要不是偶尔起身换纸,寒攸几乎觉得她就是书案前的石雕。
她和书上那人真像。
回到住处,寒攸又翻开了那本《书生与胡姬的月下诀别》。
……落雁山山腰有一处小院。
院子不大,门前有一株老梅。
往外走,是下山的小路。
平时少有人来,连鸟叫都显得远。
傅云简住在这里,清净,也方便抄书。
她白日里在内观抄录典籍,夜里就回这座小院整理誊稿。
她记性太好,看过的字很少会忘,所以观中许多旧卷都愿意交给她。
这天傍晚,天色刚暗,傅云简抱着几卷书下山。
她低头想着一段阵图的笔法,刚走到一棵歪脖树下,脚下一紧,人已经被倒吊了上去。
书卷哗啦一声撒了满地。
傅云简懵了好一会儿。
她扑腾了几下,可那绳子越挣扎越勒得慌。
“救命。”
“救命啊——”
“救命——有没有人——”
山风吹过去,没人应。
傅云简晃了几下,忽然反应过来。
这里平时没什么人走。
既然没什么人走,哪来的陷阱。
她抬头往树上看。
树枝间坐着一个姑娘,正咬着野果,腿一晃一晃的。
那姑娘穿着一身火红的衣袍,披着头纱,额前编了几缕细辫,眉眼张扬,嘴角还挂着笑,像沙漠里面的狐狸。
“姑娘!是你吗?”
“请放在下下来。”
姑娘没有理她,她翻下树,拾起地上散乱的书卷。
她翻着翻着,脸就沉了。
不是。
这个也不是。
有的还是白的。
“你这一天天抄得都是什么书啊,怎么一本正经书都没有。”
傅云简被倒吊得脸上充血,说话都有些费劲:“正、正经书怎么能带下山。”
姑娘愣了一下,随即“嗤”地笑出声来。
她凑近了看着傅云简的脸,那双眼睛在月光下泛着浅浅的琥珀色,瞳孔比寻常人要淡一些,像是被大漠的风沙磨褪了色。
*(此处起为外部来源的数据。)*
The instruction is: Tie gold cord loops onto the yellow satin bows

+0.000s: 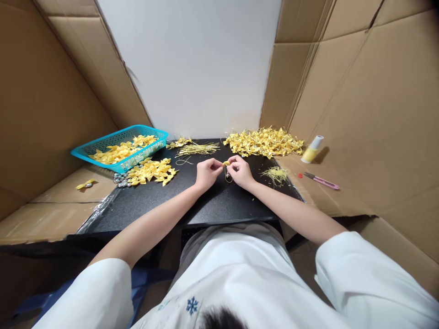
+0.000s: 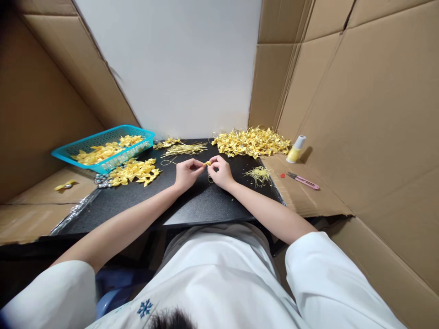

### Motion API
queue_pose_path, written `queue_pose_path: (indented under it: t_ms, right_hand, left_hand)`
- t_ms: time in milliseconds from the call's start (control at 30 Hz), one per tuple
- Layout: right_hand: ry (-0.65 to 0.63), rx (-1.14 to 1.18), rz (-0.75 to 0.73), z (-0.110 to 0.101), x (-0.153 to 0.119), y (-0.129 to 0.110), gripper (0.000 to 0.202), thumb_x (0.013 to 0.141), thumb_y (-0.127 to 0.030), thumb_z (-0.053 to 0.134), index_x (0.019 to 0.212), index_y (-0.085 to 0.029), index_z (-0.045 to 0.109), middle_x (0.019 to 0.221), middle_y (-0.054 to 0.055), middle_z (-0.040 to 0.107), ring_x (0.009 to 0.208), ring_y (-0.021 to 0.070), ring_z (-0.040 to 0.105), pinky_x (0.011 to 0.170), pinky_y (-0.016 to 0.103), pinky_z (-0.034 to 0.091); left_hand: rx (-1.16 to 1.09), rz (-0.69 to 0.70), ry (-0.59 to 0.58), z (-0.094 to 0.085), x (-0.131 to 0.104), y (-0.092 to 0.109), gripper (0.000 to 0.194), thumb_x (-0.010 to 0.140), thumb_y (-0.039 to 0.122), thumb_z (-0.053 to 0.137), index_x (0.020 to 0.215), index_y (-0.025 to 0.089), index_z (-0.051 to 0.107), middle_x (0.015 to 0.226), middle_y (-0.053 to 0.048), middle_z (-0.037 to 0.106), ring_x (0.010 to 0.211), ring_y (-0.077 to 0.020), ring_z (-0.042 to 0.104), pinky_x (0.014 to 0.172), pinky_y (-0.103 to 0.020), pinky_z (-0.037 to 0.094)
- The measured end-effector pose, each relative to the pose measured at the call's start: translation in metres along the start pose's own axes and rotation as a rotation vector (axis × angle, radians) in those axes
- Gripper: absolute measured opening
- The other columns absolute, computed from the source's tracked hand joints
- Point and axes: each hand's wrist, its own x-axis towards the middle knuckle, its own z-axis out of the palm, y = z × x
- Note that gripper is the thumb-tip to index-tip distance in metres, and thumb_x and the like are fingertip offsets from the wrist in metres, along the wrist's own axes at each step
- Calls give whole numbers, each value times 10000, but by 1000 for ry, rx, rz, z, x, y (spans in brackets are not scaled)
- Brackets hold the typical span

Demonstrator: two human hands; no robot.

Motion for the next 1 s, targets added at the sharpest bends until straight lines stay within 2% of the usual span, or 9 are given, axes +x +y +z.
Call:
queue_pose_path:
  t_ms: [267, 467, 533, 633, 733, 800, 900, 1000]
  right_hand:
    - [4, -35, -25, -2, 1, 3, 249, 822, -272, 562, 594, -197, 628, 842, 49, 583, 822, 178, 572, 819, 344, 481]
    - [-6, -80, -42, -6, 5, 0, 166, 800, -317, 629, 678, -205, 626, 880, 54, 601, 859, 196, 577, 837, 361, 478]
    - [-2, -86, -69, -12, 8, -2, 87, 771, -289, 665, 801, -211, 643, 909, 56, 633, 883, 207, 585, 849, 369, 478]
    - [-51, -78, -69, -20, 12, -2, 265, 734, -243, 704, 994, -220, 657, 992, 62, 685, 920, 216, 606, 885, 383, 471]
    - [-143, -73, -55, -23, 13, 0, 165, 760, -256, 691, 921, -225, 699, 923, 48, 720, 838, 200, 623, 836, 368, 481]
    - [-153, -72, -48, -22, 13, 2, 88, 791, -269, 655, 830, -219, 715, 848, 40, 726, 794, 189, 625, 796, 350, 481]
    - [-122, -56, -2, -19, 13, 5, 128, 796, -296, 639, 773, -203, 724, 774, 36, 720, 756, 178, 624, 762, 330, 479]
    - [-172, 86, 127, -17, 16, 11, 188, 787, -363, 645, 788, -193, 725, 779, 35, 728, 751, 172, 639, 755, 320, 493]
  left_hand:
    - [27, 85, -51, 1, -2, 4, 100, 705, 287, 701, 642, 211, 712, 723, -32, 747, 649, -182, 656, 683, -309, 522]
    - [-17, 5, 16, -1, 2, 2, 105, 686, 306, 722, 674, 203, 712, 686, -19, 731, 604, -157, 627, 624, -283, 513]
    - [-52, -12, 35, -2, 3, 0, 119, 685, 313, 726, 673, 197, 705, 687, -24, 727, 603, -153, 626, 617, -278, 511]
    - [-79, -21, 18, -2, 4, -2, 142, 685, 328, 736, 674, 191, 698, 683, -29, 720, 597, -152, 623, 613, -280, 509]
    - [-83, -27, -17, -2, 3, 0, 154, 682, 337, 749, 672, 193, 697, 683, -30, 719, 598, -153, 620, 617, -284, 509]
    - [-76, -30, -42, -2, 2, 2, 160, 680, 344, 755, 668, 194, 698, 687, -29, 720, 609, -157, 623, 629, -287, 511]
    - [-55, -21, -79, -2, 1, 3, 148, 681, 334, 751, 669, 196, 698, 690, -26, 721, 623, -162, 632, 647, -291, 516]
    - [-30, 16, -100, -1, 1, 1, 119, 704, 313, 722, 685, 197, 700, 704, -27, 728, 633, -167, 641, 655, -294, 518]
“书呆子,”她伸手戳了戳傅云简的脑门,“你说我是把你吊一晚上呢,还是把你放下来?”
傅云简努力让自己的声音听起来镇定一些,虽然倒吊着说话实在没什么气势:“姑娘若是求财,在下身无长物。若是寻仇,在下足不出户,应当不曾得罪过谁。”